# The Inflatable with no Keel



## jono (Jan 7, 2007)

So I have this inflatable kayak (something like this) that I find very useful for fishing and stuff. It's a top quality yak accept that it has no keel. I thought that some big T-molding stuck on with marine caulking might do the trick, but I have been unable to find any molding that fits the bill. There is a small boat that is sold in Japan that has a keel that would work. 

I also thought that maybe a rigged keel on the back would work but I'm not sure. Is there anybody out there who has any ideas for me. I'm all ears. This boat is going to be awesome for quick trips and also for guests, but right now it is barely usable. Any suggestions would be welcomed. 
JONO


----------



## wolfva (Nov 17, 2006)

Howabout a PVC pipe attached to the bottom with a sheet of plastic/rubber held on by rubber cement to either side of the pipe (sort of like a sling). 
One end can be closed by velcro tabs so you can remove the pipe when you want to deflate.

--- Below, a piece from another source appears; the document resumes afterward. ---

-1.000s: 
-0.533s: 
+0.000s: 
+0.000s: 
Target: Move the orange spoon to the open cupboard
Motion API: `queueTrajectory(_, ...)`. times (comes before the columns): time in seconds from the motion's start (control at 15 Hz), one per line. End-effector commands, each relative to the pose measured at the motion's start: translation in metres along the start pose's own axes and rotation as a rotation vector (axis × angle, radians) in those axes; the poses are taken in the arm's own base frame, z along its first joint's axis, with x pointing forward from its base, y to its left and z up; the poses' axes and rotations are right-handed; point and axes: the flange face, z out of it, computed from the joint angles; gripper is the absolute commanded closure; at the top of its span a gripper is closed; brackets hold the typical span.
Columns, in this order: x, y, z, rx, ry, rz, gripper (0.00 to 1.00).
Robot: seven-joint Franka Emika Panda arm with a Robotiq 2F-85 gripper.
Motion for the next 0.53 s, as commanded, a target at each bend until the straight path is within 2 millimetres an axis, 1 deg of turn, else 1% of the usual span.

This 'yak works well for you? That Seylor was my first yak. Used it a few times but didn't like how the wind and current pushed it all over the place. Or maybe that was just operator error....<LOL>.


----------



## Soaked (Jul 21, 2006)

IMHO I think glueing anything to the bottom would be a bad idea. The first thing it gets caught on would tear the boat easily. I would suggest rigging up something that could be tied on or strapped on like wolfva suggested. Even with this setup, if you have something rigged up under the yak and you run on top of something, it could push through. Maybe use the PVC idea but attach it from the top somehow with a rudder off the back.

 Man, I love custom fabrication. 

My best idea yet - Go to home depot and buy those foam rubber flooring pieces that interlock together. 2'x2' square I think they sell it for exercise areas and garage floors. Fairly durable stuff. Cut it into 1/2 to 1" strips and glue them on end along the bottom of the yak in one or two rows. They should adhere pretty well and are soft enough to not push through the bottom and should safely tear away before tearing the yak. They also weigh practically nothing so you won't be adding any weight.


----------



## LiteTackleChamp (Jul 29, 2005)

what about some simple pvc outriggers?


----------



## johnnyleo11 (Dec 17, 2003)

I don't think the outriggers would help w/ tracking. They definitely would help out w/ stability and the ability to get in your way when you're fishing.


----------



## lipyanker (May 31, 2006)

maybe a fixed in place tiller with a jury-rigged keel running under and the length of the Kayak


Good luck


----------



## OBX_Nomad (Mar 8, 2005)

Sell it and buy a real kayak.


----------



## Railroader (Apr 13, 2005)

OBX_Nomad said:


> Sell it and buy a real kayak.


AMEN!

I wasn't gonna go there, but since someone did...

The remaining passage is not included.